### Problem requirements
Each line from the one that includes "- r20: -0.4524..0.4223" to the last line of the data below should be set down exactly; no other lines are wanted.

»»

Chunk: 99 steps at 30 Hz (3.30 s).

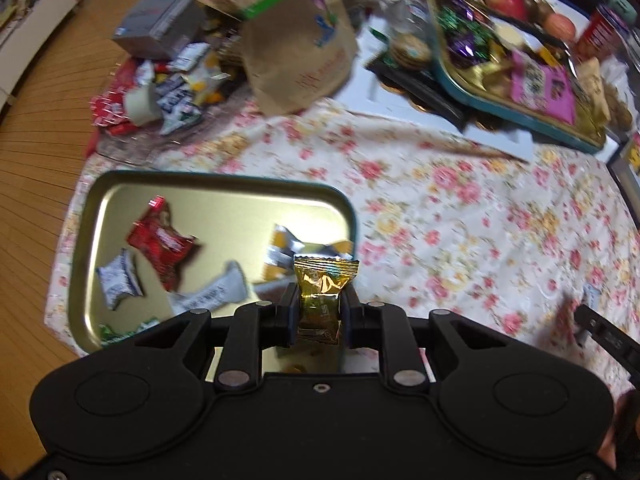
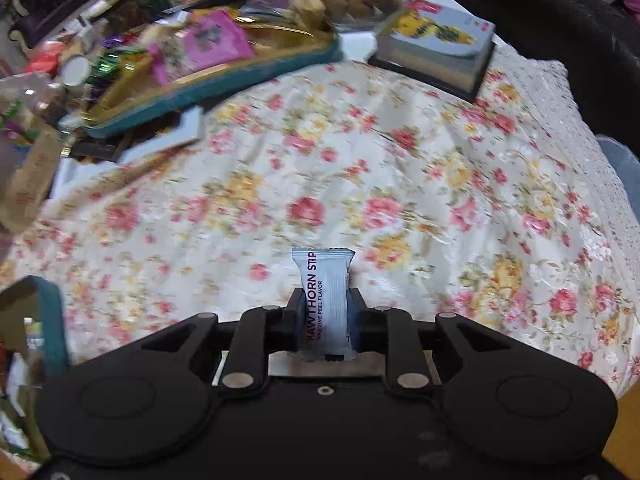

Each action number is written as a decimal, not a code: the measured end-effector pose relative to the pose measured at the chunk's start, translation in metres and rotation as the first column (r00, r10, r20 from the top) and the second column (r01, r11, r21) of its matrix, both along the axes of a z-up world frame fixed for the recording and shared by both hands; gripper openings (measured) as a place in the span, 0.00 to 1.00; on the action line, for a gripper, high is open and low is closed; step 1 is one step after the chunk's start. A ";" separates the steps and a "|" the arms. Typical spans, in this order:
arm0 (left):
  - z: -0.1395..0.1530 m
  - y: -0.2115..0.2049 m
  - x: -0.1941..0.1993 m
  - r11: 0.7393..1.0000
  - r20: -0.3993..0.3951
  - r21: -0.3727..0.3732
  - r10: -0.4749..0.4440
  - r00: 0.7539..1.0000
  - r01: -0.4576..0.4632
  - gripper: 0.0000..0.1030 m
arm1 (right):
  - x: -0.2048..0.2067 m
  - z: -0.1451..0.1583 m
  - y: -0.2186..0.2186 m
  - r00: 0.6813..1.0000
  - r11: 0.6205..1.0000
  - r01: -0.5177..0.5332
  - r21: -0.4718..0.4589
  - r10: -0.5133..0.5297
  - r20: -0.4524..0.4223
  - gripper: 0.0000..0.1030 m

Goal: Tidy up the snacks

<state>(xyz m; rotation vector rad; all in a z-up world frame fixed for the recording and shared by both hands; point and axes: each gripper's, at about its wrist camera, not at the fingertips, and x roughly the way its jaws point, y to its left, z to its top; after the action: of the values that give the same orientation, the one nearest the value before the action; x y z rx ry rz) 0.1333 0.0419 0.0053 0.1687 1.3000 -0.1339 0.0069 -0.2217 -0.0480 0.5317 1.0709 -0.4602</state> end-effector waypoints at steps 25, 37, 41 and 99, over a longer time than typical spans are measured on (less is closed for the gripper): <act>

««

### Result
  - r20: -0.4524..0.4223
  - gripper: 0.0000..0.1030 m

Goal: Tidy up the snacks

<state>(xyz m; rotation vector rad; all in a z-up world frame fixed for the recording and shared by both hands; point and axes: each gripper's, at about its wrist camera, not at the fingertips, and x roughly the way its jaws point, y to its left, z to its top; after the action: of the values that give the same orientation, the one nearest the value before the action; x y z rx ry rz) 0.1333 0.0419 0.0053 0.1687 1.3000 -0.1339 0.0069 -0.2217 -0.0480 0.5317 1.0709 -0.4602</state> end-effector waypoints at steps 25, 37, 41 and 99, over a longer time than typical spans are measured on (less is closed for the gripper): <act>

This output is complete, and the exercise is done.